▶ _REQUIREMENT_
Transcribe only the lines of the listing below from the one holding "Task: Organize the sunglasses" through the one holding "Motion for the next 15", inclusive, without any change.

○ ○ ○ ○ ○

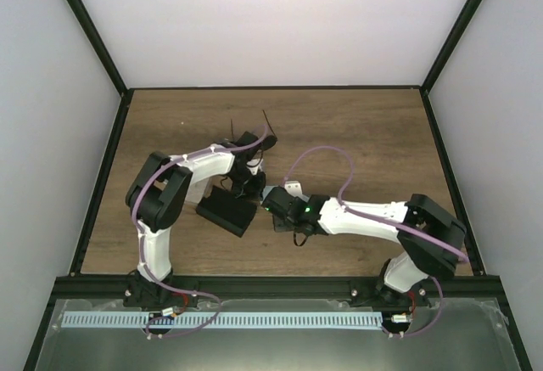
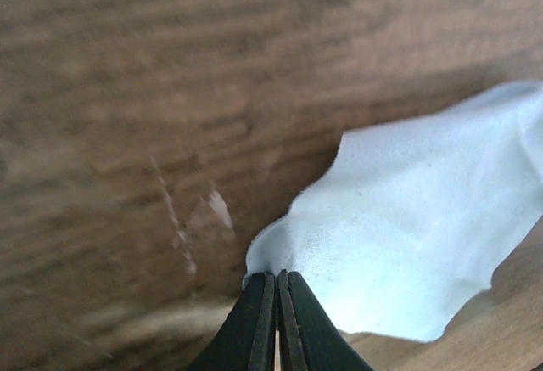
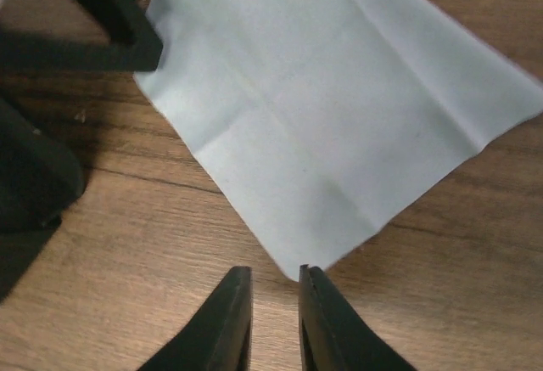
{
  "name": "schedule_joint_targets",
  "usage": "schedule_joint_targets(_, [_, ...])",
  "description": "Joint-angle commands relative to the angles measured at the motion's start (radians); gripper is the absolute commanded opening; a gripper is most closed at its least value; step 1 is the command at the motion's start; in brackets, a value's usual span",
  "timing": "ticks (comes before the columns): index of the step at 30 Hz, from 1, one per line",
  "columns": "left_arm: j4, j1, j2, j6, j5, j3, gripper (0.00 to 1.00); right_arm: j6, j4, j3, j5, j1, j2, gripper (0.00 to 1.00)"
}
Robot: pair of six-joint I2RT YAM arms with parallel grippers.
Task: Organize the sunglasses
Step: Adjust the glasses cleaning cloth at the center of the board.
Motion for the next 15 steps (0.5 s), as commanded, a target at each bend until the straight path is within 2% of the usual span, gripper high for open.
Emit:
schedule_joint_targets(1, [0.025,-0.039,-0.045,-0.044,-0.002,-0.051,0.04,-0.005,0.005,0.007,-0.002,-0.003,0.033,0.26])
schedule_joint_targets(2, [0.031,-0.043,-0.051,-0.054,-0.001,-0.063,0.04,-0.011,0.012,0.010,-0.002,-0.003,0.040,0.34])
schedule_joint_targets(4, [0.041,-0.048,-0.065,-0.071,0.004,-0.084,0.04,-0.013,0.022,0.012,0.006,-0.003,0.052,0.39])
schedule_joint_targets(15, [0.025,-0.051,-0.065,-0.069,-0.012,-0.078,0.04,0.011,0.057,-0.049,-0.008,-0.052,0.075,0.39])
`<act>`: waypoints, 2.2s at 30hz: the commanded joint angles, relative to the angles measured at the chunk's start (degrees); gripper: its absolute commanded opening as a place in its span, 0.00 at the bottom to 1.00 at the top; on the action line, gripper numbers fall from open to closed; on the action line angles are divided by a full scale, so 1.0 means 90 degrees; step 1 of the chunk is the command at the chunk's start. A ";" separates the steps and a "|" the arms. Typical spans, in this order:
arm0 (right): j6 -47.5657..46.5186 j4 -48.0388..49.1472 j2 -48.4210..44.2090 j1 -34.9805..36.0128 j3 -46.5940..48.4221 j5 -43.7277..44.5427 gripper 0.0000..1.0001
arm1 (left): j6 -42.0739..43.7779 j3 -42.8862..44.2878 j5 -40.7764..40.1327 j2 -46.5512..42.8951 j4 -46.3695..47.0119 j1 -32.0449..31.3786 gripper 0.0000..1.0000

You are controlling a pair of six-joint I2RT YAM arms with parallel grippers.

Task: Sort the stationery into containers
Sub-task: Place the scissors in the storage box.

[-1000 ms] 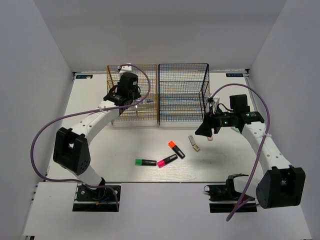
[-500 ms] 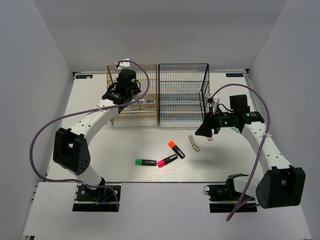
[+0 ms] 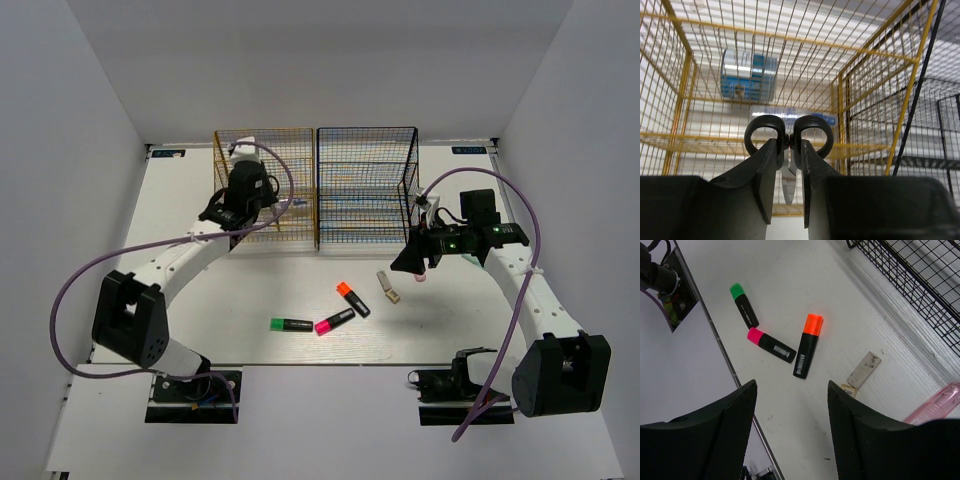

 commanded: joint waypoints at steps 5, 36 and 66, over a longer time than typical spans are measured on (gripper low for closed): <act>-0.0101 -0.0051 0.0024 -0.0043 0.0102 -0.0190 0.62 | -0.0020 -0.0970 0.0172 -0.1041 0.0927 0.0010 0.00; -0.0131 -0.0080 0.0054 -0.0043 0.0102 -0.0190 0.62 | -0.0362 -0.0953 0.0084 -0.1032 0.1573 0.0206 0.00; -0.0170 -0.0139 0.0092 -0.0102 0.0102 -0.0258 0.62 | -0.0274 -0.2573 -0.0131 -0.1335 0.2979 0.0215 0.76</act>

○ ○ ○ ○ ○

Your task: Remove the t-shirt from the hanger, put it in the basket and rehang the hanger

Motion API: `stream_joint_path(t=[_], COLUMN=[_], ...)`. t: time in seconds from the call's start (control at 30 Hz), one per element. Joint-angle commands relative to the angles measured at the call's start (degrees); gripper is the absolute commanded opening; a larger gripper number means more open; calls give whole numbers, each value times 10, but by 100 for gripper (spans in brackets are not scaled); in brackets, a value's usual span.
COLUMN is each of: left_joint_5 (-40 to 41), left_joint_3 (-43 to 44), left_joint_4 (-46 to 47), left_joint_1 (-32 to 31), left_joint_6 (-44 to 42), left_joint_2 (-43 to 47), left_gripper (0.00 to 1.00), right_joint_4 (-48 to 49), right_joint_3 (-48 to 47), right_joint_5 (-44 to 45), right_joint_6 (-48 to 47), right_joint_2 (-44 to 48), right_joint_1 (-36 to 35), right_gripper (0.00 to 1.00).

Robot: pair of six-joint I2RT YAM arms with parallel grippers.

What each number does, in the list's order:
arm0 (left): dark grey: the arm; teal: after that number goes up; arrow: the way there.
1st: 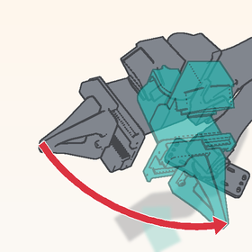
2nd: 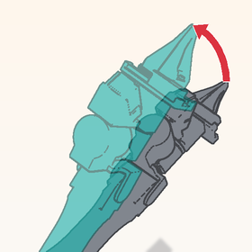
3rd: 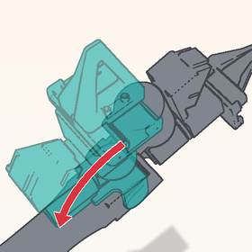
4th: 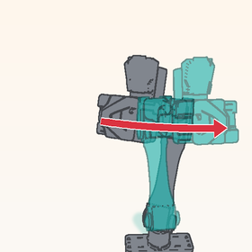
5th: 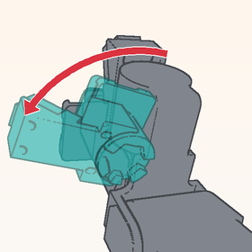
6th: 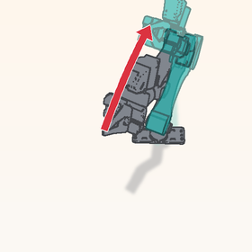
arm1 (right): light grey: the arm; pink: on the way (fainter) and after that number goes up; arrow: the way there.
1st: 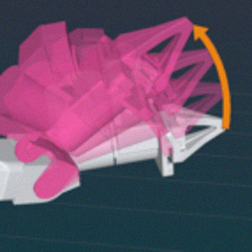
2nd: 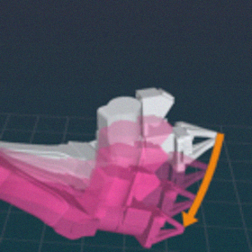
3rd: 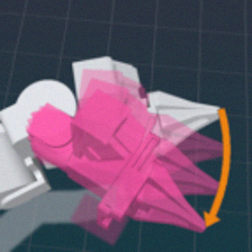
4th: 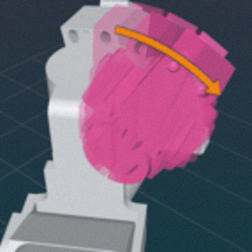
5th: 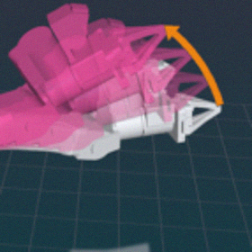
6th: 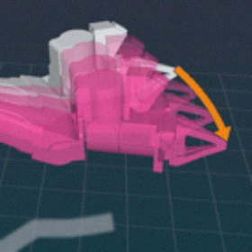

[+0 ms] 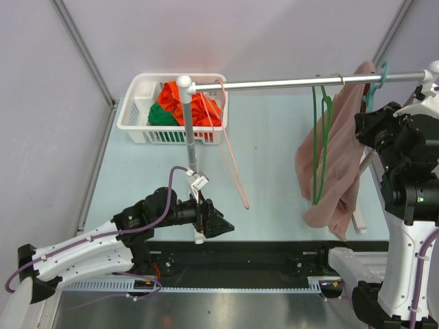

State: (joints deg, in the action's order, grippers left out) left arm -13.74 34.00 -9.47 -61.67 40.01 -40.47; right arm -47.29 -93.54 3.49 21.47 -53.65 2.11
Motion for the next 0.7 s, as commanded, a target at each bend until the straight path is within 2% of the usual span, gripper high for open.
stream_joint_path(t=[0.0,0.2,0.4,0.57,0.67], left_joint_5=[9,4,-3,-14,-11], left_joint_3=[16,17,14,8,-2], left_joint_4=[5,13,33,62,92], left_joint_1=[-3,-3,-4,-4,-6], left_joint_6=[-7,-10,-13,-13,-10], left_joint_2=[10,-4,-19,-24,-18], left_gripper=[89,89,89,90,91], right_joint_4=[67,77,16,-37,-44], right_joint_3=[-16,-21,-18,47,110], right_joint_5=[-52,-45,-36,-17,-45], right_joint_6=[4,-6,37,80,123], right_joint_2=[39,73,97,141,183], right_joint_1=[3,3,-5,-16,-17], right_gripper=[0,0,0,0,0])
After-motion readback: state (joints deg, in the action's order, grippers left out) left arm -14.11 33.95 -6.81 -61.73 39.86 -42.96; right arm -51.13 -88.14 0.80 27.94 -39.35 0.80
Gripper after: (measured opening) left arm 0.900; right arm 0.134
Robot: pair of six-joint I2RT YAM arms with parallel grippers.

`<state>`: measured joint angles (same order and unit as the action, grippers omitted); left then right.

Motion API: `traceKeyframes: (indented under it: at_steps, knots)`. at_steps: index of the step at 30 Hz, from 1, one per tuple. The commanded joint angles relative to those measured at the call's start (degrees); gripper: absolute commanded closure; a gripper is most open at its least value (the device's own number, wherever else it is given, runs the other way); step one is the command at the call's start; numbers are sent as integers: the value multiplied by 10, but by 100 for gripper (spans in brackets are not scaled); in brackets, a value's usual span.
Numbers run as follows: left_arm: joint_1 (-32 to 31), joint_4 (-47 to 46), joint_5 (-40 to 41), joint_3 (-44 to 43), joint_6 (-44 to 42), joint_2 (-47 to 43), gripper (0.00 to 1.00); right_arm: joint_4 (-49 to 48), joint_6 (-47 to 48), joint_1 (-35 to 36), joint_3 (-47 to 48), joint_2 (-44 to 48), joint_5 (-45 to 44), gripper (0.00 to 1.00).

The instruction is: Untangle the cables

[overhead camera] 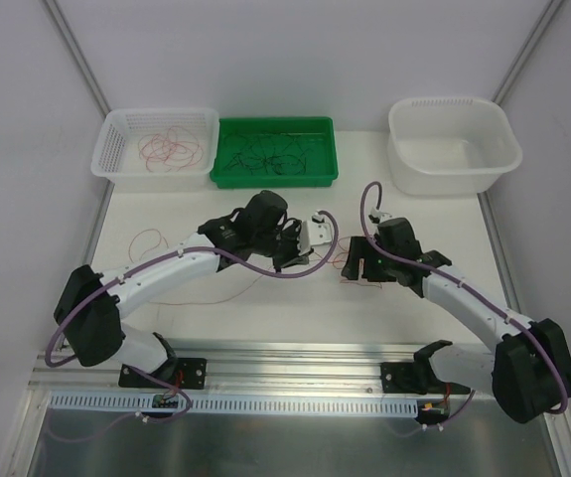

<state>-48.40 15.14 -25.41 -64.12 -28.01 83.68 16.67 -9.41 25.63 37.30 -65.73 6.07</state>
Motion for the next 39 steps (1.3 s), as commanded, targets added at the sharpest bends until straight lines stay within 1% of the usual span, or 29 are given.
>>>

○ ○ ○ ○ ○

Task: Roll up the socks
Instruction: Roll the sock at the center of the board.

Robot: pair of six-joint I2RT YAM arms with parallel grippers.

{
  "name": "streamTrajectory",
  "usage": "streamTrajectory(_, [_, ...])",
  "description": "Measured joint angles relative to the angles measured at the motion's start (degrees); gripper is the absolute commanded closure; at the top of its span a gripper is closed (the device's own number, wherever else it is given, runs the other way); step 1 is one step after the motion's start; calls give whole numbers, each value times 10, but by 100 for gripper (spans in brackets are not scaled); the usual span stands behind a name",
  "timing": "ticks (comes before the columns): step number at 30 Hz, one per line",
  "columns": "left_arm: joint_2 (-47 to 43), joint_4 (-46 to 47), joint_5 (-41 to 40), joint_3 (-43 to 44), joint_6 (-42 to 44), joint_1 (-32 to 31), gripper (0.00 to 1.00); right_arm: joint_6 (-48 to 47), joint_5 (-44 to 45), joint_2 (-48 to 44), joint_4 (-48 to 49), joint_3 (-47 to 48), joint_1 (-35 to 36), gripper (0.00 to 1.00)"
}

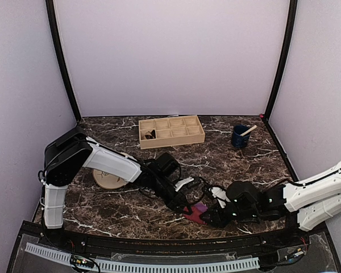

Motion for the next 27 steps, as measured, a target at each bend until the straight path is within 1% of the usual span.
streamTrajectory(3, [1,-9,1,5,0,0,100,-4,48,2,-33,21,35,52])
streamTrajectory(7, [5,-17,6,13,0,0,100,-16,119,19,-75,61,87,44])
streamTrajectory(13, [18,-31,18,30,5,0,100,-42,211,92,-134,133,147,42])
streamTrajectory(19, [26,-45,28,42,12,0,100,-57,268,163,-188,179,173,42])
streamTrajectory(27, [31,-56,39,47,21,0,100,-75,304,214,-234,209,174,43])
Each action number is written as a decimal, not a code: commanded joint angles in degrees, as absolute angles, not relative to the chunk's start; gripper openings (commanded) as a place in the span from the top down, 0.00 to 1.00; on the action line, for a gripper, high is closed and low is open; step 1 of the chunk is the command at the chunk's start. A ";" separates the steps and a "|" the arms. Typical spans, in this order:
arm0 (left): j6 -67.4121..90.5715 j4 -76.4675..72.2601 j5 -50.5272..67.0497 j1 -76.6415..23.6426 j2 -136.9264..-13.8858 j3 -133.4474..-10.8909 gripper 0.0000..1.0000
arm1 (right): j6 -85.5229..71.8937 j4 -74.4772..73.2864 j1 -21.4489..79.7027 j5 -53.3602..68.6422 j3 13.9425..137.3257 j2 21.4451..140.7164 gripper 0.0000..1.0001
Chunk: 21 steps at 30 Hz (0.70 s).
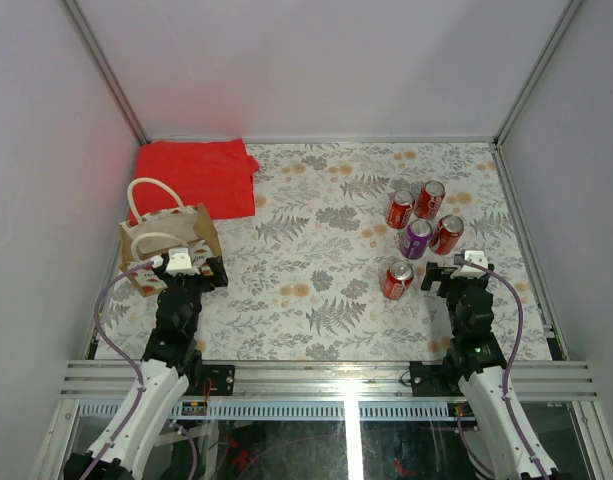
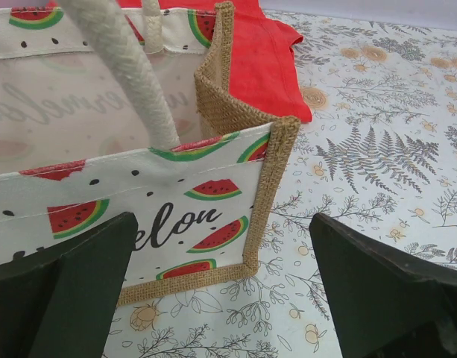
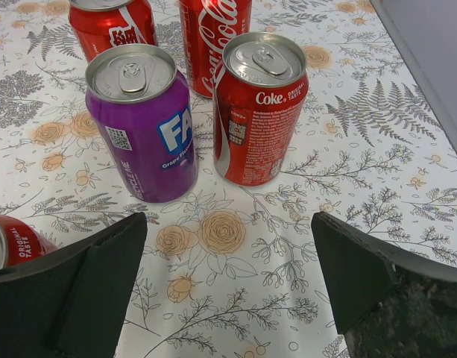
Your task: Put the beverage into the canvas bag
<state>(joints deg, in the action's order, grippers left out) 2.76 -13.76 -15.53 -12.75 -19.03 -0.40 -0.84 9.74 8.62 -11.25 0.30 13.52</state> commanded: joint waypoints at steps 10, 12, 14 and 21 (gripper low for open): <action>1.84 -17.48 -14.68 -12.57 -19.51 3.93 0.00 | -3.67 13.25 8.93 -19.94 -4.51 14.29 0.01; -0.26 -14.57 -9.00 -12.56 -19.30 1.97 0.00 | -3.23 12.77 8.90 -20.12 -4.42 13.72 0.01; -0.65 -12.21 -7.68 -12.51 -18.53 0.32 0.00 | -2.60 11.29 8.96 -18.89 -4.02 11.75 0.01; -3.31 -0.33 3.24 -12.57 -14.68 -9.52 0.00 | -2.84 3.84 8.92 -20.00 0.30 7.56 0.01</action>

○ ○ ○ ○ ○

▶ _RESULT OF THE EXERCISE_
Task: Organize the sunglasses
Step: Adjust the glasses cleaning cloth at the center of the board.
Motion for the next 15 steps (0.5 s), as commanded, a target at each bend until the straight path is within 2% of the usual span, gripper high for open.

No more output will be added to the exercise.